Andy Warhol y su muerte como situación embarazosa
El gran artista del pop, que falleció hace 30 años, fue la conciencia misma de lo contemporáneo, el vértigo de la reproducción infinita que ni la muerte detiene
“Nunca he entendido porque al morir no desaparecemos y todo sigue igual que antes sólo que nos estamos ahí.” Escribe Andy Warhol en América , un texto elocuente aparecido en octubre de 1985, relato deslumbrante en su forma de abordar ideas trascendentales de lo contemporáneo tras un estilo aséptico, casi frívolo a ratos. La muerte es descrita en estas páginas como una situación embarazosa porque alguien debe hacerse cargo de todos los detalles -el cuerpo, organizar el entierro, elegir el ataúd, el funeral, el cementerio, la ropa, buscar a la persona que se encargue del arreglo y del maquillaje. “Te gustaría ayudar y hasta te gustaría ocuparte en persona de la mayoría de las cosas, pero estás muerto y no puedes. El caso es que te has pasado la vida tratando de ganar el suficiente dinero para cuidar de ti mismo y no molestar a nadie con tus problemas y al final acabas echando el peor problema a la espalda de otra persona.”

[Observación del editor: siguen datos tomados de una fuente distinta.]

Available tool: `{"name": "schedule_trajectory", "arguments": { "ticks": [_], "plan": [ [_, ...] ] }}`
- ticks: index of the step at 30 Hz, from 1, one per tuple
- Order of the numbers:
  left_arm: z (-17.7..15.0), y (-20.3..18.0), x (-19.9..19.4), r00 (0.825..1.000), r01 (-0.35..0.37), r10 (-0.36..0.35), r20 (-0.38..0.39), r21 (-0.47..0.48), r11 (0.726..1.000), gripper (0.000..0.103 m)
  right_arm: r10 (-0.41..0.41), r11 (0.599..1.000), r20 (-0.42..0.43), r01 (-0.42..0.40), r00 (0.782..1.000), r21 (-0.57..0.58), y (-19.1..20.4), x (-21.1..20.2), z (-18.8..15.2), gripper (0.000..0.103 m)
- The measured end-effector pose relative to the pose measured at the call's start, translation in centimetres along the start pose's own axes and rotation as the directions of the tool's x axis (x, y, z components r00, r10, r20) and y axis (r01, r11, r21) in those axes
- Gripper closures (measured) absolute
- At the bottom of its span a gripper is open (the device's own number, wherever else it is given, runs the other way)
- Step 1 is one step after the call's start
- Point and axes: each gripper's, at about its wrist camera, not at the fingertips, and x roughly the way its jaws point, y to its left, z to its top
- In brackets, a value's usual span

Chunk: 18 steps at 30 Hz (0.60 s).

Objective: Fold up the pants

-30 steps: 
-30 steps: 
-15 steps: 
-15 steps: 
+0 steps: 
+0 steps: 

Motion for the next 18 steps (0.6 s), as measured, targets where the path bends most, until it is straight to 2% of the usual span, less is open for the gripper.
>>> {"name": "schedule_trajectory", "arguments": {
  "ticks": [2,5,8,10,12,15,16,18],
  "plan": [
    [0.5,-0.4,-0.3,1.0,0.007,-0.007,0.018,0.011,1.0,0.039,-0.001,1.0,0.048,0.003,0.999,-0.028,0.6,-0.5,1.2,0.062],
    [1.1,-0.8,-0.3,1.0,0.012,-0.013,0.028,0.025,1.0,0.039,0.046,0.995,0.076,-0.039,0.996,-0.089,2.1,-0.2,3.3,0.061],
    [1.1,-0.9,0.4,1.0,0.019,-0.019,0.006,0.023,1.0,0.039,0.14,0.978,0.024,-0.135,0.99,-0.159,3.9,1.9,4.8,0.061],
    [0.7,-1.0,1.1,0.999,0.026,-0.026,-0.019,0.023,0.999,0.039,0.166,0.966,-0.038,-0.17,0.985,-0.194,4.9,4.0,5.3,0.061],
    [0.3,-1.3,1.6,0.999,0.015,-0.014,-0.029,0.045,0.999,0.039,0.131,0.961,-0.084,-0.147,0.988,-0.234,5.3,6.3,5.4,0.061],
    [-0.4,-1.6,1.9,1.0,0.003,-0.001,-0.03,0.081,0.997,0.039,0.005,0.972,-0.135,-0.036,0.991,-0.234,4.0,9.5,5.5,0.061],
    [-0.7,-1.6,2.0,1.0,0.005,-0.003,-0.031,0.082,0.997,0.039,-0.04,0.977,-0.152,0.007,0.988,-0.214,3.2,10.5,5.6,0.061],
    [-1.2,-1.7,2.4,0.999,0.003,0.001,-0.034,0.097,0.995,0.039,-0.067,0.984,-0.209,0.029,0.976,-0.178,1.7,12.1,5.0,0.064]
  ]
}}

Eso mismo ocurría el día 22 de febrero de 1987. Warhol se moría en un hospital neoyorquino después de una operación rutinaria y su familia tenía que ocuparse de los molestos detalles que genera la muerte y hasta de interponer una demanda por negligencia. Había muerto de una forma tonta precisamente él, testigo superviviente de su primera y espectacular muerte tras el ataque de Valerie Solanas en 1968 –porque tenía demasiado poder sobre ella y del que sólo guardó las cicatrices que muestra en la foto de Avedon-; incapaz de decidirse a morir ese día porque no hubiera soportado una muerte de segunda plana en el momento del asesinato del senador Kennedy. Nunca se arrepintió lo bastante de no haber muerto entonces: “Si hubiera muerto ese día hoy sería una figura de culto”.
Tal vez por haber sentido sobre el cuello el aliento, gélido y trascendental, de la muerte cuando viene por nosotros, Warhol siempre la trató de mantenerla a raya, exorcizada en sus escritos y hasta en unos autorretratos que, al cumplir los cincuenta, eran desbordados entre una calavera –por si acaso. O incluso aparente repetición de poderosas sombras que, como un juego de vanitas, nos recuerdan a cada paso cómo, por mucho que nos empeñemos en lo contrario, al dejar este mundo alguien deberá ocuparse de los cabos sueltos que van quedando cuando desaparecemos. Y en el caso de Warhol los cabos fueron muchos: subastar su colección inmensa, hacer visitas guiadas por su mansión vacía, pelearse por la herencia y rapiñar objetos incluso –dicen las peores lenguas. Más aún: abrir las infinitas cápsulas de tiempo -cajas donde iba guardando y lacrando los retales de su vida- conservadas en su museo de Pittsburg, que añadían trabajos extra al irremediable tras el tránsito: deshacerse del cuerpo. Al final sí quería trascender.
Por eso la muerte misma de Warhol resulta tan significativa treinta años después. Porque Warhol que, según Glenn O'Brien hizo cuadros, dibujos, esculturas y películas; que escribió una obra de teatro, una novela e ilustró un libro de cocina; que actuó en películas, un night club, creó una revista, dirigió anuncios para la televisión y apareció en ellos; que fue modelo y el manager de Velvet Underground, dictando modas y exclusiones desde The Factory – el universo paralelo donde creaba un mundo a su imagen y semejanza-, fue mucho más que el inventor del artista como performer. Mucho más que el artista conceptual que se parapetó tras la pintura de corte –o todo lo contrario- y mucho más que un bluff, un delincuente y un millonario y una nariz mal operada y una lata de sopa Campbell o un rostro de Monroe que parecen repetirse aunque no haya dos iguales. Warhol fue la conciencia misma de lo contemporáneo, el vértigo de la reproducción infinita que ni muerte detiene, aunque la fragilice y la haga más grave.